Task brief - The lines to reproduce run from the first one below to the line containing "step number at", both included. Reproduce them exactly and nothing else.

Data excerpt -
· · · · · · ·
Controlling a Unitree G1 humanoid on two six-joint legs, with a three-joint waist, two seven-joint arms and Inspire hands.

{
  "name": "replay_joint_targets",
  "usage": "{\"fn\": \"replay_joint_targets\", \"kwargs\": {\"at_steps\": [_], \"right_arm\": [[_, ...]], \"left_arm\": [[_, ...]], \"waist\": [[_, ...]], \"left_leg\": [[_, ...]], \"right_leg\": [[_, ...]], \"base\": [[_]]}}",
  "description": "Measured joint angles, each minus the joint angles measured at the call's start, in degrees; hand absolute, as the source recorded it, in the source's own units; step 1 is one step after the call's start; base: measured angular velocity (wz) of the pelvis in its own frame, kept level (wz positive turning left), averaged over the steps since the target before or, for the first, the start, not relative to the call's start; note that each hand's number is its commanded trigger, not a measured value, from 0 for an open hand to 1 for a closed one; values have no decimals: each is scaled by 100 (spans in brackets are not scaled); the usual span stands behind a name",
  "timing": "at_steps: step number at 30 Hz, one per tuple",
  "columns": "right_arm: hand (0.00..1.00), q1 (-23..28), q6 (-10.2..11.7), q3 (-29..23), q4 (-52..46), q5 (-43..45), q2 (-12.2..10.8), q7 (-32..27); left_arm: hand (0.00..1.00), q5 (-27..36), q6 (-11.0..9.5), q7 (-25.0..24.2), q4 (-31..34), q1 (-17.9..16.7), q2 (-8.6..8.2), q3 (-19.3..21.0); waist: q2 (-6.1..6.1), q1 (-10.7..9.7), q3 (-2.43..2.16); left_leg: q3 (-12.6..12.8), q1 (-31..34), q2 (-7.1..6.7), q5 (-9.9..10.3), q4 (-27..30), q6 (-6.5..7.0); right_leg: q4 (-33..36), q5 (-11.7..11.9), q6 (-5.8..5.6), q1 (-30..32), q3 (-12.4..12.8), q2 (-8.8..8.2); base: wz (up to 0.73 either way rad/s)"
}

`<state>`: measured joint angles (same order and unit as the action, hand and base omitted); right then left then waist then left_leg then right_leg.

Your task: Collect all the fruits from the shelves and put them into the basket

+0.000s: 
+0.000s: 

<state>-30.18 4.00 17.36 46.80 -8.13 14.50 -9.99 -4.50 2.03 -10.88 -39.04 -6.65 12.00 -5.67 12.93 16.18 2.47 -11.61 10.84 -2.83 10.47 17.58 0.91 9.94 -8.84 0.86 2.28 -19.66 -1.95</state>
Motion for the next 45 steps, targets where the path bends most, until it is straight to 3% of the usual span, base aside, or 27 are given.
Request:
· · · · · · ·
Written reply -
Controlling a Unitree G1 humanoid on two six-joint legs, with a three-joint waist, two seven-joint arms and Inspire hands.

{
  "name": "replay_joint_targets",
  "usage": "{\"fn\": \"replay_joint_targets\", \"kwargs\": {\"at_steps\": [_], \"right_arm\": [[_, ...]], \"left_arm\": [[_, ...]], \"waist\": [[_, ...]], \"left_leg\": [[_, ...]], \"right_leg\": [[_, ...]], \"base\": [[_]]}}",
  "description": "Measured joint angles, each minus the joint angles measured at the call's start, in degrees; hand absolute, as the source recorded it, in the source's own units; step 1 is one step after the call's start; base: measured angular velocity (wz) of the pelvis in its own frame, kept level (wz positive turning left), averaged over the steps since the target before or, for the first, the start, not relative to the call's start; note that each hand's number is its commanded trigger, not a measured value, from 0 for an open hand to 1 for a closed one; values have no decimals: each is scaled by 100 (spans in brackets are not scaled); the usual span stands behind a name",
  "timing": "at_steps: step number at 30 Hz, one per tuple",

No more work remains on this exercise.